Collected data:
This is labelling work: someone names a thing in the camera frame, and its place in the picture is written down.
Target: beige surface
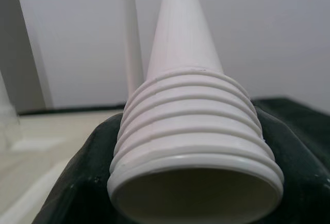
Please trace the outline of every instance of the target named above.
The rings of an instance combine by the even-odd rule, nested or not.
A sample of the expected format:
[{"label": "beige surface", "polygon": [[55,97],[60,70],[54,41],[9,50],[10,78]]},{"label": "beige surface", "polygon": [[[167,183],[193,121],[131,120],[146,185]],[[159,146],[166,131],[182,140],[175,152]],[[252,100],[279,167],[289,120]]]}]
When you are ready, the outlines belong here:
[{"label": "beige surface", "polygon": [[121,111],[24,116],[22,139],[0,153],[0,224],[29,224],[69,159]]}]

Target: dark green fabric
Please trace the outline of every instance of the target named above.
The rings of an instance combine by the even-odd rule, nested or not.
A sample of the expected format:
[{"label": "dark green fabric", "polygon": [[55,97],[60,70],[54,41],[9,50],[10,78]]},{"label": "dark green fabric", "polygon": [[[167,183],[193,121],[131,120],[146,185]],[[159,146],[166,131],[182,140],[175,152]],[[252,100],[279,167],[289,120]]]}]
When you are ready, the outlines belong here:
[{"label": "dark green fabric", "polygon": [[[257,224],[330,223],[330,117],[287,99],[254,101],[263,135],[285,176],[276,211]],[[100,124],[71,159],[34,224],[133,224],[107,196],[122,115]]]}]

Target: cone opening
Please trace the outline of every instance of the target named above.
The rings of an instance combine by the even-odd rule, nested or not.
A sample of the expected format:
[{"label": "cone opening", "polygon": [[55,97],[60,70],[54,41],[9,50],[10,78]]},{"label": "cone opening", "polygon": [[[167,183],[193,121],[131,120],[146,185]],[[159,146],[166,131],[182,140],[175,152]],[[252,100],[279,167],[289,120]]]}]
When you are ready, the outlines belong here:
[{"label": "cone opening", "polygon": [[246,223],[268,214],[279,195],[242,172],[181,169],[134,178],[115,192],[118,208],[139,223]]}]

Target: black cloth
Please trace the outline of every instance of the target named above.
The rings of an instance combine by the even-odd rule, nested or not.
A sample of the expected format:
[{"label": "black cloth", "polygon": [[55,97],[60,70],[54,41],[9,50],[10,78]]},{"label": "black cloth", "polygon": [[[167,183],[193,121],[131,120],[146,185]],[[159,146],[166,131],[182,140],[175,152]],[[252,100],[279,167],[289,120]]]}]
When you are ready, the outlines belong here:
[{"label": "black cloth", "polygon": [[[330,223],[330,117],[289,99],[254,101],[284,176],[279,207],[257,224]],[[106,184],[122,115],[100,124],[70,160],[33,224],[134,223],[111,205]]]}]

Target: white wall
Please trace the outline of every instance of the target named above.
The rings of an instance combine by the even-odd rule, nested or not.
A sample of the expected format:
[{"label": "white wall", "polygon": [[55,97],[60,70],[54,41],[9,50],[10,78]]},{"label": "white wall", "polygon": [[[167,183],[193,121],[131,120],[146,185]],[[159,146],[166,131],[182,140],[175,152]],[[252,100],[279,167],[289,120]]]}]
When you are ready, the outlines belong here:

ACTIVITY: Please write out, exactly as they appear, only the lines from the one holding "Target: cone opening" through the end of the data.

SOLUTION TO THIS PROBLEM:
Target: cone opening
Please trace the outline of every instance of the target named above.
The rings of an instance combine by the even-odd rule, nested or not.
A sample of the expected format:
[{"label": "cone opening", "polygon": [[55,97],[60,70],[54,41],[9,50],[10,78]]},{"label": "cone opening", "polygon": [[[167,183],[193,121],[131,120],[146,185]],[[159,146],[166,131],[182,140],[175,152]],[[252,100],[279,167],[289,120]]]}]
When you are ready, the outlines belong here:
[{"label": "cone opening", "polygon": [[246,223],[268,214],[279,195],[242,172],[181,169],[134,178],[115,192],[118,208],[139,223]]}]

Target: black cloth
Please trace the outline of every instance of the target named above.
The rings of an instance combine by the even-odd rule, nested or not.
A sample of the expected format:
[{"label": "black cloth", "polygon": [[55,97],[60,70],[54,41],[9,50],[10,78]]},{"label": "black cloth", "polygon": [[[167,183],[193,121],[131,120],[146,185]],[[159,146],[166,131],[182,140],[175,152]],[[252,100],[279,167],[289,120]]]}]
When you are ready, the outlines belong here:
[{"label": "black cloth", "polygon": [[[330,223],[330,117],[289,99],[254,101],[284,176],[279,207],[257,224]],[[106,184],[122,115],[100,124],[70,160],[33,224],[134,223],[111,205]]]}]

Target: white wall
Please trace the outline of every instance of the target named above.
The rings of an instance combine by the even-odd rule, nested or not.
A sample of the expected format:
[{"label": "white wall", "polygon": [[55,97],[60,70],[54,41],[9,50],[10,78]]},{"label": "white wall", "polygon": [[[167,183],[193,121],[131,120],[146,185]],[[159,146],[166,131],[182,140],[175,152]],[[252,100],[279,167],[289,120]]]}]
When you are ready, the outlines belong here:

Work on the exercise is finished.